BMD GWAS from Morris et al. summary stats
Adapted from the tutorial using GTEx v8 MASH models
1.) subset_gwas.R
Subsets a full summary stats file to only the needed column for SPrediXcan including effect allele, non-effect allele, chromosome, position, standard error, and effect size. It will output a tab delimited file, which is required for SPrediXcan.
2.) harmonization.sh
Formats the GWAS summary statistics for the MetaXcan pipeline including creating a panel_variant_id.
3.) imputation.sh
Imputes summary statistics. "Summary statistics imputation works in a "region-wide" approach, each region a conceptual computation unit.
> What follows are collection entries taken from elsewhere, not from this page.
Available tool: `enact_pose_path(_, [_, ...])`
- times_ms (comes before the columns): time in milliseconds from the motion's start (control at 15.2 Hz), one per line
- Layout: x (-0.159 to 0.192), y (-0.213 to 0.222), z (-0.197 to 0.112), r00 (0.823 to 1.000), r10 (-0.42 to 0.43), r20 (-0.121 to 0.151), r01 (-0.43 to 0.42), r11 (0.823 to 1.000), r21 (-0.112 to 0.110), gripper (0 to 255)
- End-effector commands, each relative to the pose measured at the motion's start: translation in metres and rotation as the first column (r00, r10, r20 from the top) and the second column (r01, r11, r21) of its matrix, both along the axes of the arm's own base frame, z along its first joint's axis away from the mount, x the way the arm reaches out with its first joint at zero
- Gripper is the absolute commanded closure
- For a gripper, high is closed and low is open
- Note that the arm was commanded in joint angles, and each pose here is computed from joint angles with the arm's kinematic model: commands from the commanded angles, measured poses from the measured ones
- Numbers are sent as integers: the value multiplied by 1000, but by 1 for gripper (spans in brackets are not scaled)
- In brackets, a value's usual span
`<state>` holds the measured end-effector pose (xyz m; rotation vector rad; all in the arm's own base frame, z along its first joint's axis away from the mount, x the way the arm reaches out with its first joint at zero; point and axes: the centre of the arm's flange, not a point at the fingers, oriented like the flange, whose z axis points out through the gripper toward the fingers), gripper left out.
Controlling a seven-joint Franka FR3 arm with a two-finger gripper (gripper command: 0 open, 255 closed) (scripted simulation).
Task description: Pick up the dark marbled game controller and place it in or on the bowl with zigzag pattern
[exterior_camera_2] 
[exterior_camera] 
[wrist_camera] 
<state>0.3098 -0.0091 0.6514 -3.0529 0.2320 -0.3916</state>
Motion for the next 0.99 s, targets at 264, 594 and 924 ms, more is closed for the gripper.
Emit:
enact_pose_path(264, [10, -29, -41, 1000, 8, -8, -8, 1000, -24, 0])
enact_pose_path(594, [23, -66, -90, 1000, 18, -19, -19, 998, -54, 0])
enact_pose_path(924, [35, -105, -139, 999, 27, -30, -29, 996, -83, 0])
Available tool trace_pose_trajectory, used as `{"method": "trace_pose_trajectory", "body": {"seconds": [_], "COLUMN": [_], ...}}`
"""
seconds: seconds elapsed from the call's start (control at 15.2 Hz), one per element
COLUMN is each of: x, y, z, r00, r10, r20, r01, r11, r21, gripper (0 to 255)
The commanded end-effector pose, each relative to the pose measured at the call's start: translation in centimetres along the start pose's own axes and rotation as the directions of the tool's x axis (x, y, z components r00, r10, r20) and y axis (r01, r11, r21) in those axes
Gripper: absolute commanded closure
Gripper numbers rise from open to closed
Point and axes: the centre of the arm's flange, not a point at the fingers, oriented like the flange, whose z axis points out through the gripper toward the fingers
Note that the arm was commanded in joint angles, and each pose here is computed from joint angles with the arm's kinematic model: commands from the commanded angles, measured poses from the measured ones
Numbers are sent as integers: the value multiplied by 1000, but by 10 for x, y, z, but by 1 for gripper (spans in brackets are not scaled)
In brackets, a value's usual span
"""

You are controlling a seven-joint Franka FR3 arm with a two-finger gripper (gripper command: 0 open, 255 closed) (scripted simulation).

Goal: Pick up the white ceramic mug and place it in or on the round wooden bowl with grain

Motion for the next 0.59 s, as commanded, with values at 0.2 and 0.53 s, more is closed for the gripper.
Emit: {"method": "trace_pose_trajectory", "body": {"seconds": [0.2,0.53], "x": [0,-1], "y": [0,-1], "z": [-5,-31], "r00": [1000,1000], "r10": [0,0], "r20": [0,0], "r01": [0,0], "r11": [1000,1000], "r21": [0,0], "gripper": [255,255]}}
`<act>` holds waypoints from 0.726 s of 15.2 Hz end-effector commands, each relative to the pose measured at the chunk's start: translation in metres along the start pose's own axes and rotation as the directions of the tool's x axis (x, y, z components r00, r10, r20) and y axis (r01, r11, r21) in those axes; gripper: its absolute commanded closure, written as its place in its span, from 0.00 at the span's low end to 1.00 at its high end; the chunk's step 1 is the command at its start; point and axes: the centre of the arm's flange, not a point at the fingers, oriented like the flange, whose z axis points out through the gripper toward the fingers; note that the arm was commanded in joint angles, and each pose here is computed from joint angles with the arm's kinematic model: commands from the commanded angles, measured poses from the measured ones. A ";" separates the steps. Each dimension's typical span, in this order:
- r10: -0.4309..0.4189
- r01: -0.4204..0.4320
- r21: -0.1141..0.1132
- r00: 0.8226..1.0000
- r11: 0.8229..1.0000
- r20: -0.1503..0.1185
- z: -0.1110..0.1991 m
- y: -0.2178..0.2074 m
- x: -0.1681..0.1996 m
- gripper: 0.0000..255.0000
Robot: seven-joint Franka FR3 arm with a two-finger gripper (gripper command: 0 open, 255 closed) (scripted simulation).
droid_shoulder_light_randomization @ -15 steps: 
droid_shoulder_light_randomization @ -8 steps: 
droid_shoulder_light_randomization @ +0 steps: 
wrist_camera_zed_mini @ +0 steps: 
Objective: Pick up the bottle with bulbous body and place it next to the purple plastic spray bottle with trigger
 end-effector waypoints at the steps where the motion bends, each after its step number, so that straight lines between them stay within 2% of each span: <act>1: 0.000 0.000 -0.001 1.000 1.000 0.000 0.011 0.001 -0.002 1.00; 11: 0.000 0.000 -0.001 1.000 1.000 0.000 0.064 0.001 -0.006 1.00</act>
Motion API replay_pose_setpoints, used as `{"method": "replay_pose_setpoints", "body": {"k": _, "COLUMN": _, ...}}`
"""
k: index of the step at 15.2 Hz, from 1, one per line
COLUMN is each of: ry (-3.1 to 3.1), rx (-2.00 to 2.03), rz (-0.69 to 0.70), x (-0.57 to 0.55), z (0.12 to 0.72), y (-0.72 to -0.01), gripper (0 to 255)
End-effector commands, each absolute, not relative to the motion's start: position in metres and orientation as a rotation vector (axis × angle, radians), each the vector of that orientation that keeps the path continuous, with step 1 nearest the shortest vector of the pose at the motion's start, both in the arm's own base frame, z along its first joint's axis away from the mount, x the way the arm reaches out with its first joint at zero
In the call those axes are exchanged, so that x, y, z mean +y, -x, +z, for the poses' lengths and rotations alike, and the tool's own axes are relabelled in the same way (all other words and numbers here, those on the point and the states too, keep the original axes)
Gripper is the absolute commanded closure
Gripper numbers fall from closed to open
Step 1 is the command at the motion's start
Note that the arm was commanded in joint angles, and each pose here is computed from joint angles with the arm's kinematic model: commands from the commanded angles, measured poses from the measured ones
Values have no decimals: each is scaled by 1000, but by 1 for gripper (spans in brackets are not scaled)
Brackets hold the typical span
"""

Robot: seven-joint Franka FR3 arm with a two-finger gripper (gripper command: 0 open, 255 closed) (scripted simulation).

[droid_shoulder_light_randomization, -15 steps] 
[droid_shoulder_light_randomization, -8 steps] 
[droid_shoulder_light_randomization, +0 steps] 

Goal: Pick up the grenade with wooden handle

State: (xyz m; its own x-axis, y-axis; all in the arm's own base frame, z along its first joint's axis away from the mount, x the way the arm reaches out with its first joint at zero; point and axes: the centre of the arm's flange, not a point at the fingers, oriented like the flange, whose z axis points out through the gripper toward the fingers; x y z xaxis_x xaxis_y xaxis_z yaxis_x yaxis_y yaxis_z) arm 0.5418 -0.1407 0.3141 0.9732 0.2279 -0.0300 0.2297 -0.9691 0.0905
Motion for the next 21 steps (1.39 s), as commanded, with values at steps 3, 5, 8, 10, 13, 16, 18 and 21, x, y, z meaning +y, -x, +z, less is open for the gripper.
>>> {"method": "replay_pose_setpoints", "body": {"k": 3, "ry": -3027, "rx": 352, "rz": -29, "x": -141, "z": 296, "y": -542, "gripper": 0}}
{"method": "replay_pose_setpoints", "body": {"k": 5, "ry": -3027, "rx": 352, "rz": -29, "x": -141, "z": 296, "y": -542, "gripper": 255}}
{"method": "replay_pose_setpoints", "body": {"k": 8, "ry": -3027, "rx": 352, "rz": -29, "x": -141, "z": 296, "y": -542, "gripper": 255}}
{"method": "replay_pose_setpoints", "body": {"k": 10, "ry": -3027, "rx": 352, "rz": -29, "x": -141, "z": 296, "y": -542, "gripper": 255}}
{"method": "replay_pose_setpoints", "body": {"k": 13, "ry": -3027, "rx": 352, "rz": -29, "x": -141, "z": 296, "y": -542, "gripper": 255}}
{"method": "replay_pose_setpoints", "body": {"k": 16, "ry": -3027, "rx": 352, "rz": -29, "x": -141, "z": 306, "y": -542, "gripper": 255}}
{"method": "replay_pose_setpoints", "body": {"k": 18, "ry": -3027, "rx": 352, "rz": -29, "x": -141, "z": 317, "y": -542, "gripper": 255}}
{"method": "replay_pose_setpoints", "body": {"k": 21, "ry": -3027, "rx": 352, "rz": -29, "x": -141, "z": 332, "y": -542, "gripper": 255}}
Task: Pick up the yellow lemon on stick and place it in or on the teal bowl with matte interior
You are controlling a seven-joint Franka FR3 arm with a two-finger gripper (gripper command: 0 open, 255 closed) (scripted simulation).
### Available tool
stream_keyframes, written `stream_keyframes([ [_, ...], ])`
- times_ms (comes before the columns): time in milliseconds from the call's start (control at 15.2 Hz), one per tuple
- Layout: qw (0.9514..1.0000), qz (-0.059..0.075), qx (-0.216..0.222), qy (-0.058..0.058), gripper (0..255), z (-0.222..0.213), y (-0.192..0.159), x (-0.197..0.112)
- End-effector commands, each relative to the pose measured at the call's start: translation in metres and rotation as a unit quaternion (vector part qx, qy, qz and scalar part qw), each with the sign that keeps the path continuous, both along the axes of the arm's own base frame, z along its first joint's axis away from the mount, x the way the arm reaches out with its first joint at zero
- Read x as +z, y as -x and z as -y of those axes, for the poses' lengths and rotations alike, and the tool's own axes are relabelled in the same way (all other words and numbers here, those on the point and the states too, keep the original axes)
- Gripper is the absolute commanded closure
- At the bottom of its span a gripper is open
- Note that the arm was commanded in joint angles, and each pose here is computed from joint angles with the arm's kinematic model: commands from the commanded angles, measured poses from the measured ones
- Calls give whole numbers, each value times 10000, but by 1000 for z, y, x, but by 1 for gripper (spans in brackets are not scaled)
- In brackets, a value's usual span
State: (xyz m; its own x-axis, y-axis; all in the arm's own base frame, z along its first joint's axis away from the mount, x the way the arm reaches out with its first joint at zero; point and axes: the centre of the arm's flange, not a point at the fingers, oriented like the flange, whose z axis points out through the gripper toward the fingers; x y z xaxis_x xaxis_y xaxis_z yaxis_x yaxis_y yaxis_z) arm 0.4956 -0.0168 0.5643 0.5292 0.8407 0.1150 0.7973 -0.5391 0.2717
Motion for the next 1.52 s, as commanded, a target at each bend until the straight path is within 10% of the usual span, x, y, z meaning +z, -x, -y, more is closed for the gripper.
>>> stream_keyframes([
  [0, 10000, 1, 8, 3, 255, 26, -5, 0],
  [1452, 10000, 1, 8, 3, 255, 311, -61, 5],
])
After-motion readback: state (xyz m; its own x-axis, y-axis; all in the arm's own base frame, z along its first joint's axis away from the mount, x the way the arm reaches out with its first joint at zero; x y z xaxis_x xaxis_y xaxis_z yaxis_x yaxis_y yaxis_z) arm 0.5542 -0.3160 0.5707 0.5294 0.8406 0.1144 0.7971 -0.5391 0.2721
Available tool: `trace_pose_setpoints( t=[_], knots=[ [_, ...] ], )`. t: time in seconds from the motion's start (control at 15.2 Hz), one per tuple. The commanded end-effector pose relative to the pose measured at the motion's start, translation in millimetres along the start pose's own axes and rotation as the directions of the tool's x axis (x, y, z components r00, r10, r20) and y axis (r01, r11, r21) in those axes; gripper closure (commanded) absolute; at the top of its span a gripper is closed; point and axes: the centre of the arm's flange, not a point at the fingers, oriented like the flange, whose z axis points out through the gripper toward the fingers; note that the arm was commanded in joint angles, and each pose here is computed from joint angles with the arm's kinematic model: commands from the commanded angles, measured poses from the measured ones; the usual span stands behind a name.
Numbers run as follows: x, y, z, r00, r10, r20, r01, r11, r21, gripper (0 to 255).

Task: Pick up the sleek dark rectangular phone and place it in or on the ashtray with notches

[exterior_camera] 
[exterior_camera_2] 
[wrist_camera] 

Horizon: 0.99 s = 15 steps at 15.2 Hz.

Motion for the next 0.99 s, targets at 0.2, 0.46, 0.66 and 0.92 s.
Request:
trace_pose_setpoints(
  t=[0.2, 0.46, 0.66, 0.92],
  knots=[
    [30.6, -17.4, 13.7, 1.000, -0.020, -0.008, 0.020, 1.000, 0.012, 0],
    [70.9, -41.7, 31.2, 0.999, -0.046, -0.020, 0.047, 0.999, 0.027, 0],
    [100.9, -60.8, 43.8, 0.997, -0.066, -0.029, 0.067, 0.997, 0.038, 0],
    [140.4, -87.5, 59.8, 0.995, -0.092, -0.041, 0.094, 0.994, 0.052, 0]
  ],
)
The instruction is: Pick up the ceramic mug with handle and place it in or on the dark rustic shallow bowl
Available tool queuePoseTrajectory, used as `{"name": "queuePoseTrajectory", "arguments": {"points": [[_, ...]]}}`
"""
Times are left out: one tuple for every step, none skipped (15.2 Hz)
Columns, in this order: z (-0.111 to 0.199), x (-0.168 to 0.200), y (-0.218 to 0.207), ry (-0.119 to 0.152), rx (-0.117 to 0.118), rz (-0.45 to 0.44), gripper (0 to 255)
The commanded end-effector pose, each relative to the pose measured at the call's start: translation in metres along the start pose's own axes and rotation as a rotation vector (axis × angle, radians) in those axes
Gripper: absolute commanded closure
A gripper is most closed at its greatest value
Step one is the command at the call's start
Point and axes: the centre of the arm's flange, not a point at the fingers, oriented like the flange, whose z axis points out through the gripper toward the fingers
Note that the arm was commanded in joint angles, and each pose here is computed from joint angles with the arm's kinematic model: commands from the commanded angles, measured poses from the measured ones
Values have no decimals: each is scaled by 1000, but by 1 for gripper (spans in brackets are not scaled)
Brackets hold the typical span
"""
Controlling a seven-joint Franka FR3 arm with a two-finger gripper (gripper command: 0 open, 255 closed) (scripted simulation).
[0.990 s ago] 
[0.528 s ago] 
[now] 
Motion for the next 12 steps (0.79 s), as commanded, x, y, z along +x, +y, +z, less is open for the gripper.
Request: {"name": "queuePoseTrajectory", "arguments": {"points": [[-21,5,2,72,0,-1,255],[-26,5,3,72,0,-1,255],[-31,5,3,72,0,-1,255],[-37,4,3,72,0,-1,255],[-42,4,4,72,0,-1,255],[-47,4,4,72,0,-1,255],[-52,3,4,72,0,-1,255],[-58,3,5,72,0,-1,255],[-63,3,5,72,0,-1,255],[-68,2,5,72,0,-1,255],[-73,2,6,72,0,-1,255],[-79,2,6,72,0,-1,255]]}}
Imputation takes all variants from the GTEx reference in a chromosomal region (we use Berisa-Pickrell LD blocks) and impute missing GWAS variants using present GWAS variants and genotypes from GTEx. Our implementation allows to split the imputation of a full GWAS in "sub-batches", i.e. just imputing for a few regions. By splitting the execution in smaller units, we can parallelize in an HPC environment."
4.) imp_post.sh
The imputation script splits jobs into smaller units. This script gathers them together and processes them.
5.) SPrediXcan.sh
Runs SPrediXcan on each of the 49 tissues in GTEx v8 using a loop. 49 tissues are listed in tissue_list.txt
6.) MultiXcan.sh
Runs MultiXcan using SPrediXcan outputs from each of the 49 tissues. MultiXcan leverages multiple tissues simultaneously, exploiting cross-tissue QTL sharing.